Version: 2.6.0

Average Latency Feedback

note

The following policy is based on the Feature Rollout with Average Latency Feedback blueprint.

Overview

API response time is a critical performance indicator and directly impacts user experience. As new features are released, it's crucial to maintain service latency within a defined threshold. This policy monitors the average latency of an API, using it as a feedback mechanism for controlled feature rollout.

Configuration

The service is instrumented with the Aperture SDK. A new feature, awesome-feature, is encapsulated within a control point in the code.

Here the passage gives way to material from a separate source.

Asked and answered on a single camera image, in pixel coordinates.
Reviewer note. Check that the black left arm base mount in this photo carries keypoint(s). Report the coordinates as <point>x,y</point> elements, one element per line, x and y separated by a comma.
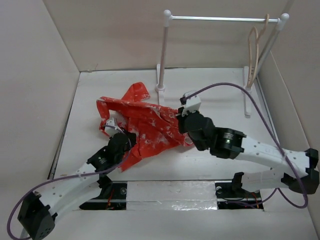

The load_ramp section details the rollout procedure:

awesome_feature is the target for the rollout process.
The rollout begins with 1% of traffic directed to the new feature, gradually increasing to 100% over a period of 300 seconds.

The feature rollout is manually initiated by applying the dynamic configuration for this policy, as specified in the dynamic-values tab below.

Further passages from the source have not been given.